> REQUIRED ACTION
The result must match the data exactly, line for line.

> SUPPLIED MATERIAL
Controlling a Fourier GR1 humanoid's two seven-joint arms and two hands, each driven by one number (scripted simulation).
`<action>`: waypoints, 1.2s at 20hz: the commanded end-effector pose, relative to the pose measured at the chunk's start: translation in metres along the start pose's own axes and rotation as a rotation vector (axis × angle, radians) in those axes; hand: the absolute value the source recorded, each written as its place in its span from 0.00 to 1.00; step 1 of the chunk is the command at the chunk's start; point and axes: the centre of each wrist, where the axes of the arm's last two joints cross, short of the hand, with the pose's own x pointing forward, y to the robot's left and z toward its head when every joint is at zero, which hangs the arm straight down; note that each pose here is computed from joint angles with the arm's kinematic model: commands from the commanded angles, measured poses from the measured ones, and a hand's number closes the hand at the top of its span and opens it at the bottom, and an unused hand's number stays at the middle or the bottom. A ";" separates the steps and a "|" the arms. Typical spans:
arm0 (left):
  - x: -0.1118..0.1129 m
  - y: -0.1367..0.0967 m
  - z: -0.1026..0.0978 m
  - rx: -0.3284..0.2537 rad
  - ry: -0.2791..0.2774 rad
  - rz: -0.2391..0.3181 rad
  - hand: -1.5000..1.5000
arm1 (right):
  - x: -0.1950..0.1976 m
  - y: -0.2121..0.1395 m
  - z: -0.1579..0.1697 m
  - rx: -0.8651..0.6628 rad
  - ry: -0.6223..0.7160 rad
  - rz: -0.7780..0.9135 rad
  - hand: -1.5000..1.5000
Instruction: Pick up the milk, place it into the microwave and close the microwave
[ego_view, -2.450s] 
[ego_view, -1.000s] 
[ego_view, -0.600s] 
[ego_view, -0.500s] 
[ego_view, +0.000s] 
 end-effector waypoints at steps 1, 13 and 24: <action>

> PROBLEM SOLUTION
Controlling a Fourier GR1 humanoid's two seven-joint arms and two hands, each driven by one number (scripted simulation).
`<action>`: waypoints, 1.2s at 20hz: the commanded end-effector pose, relative to the pose measured at the chunk's start: translation in metres along the start pose's own axes and rotation as a rotation vector (axis × angle, radians) in those axes; hand: the absolute value the source recorded, each written as its place in its span from 0.00 to 1.00; step 1 of the chunk is the command at the chunk's start; point and axes: the centre of each wrist, where the axes of the arm's last two joints cross, short of the hand, with the pose's own x pointing forward, y to the robot's left and z toward its head when every joint is at zero, which hangs the arm straight down; note that each pose here is computed from joint angles with the arm's kinematic model: commands from the commanded angles, measured poses from the measured ones, and a hand's number closes the hand at the top of its span and opens it at the bottom, and an unused hand's number stays at the middle or the bottom. A ";" separates the steps and a "|" the arms. Typical spans:
arm0 (left):
  - x: -0.1118..0.1129 m
  - y: -0.1367..0.0967 m
  - z: -0.1026..0.0978 m
  - rx: -0.3284..0.2537 rad
  - ry: -0.2791..0.2774 rad
  - rz: -0.2391..0.3181 rad
  - hand: -1.5000..1.5000
arm1 (right):
  - x: -0.1950..0.1976 m
  - y: -0.2121..0.1395 m
  - z: -0.1579..0.1697 m
  - rx: -0.8651..0.6628 rad
  - ry: -0.6223..0.7160 rad
  - rz: -0.7780..0.9135 rad
  - hand: -1.5000..1.5000
Instruction: Pick up the milk, place it into the microwave and close the microwave
[ego_view, -2.450s] 
[ego_view, -1.000s] 
[ego_view, -0.600s] 
[ego_view, -0.500s] 
[ego_view, +0.000s] 
 end-effector waypoints at steps 1, 13 and 24: <action>

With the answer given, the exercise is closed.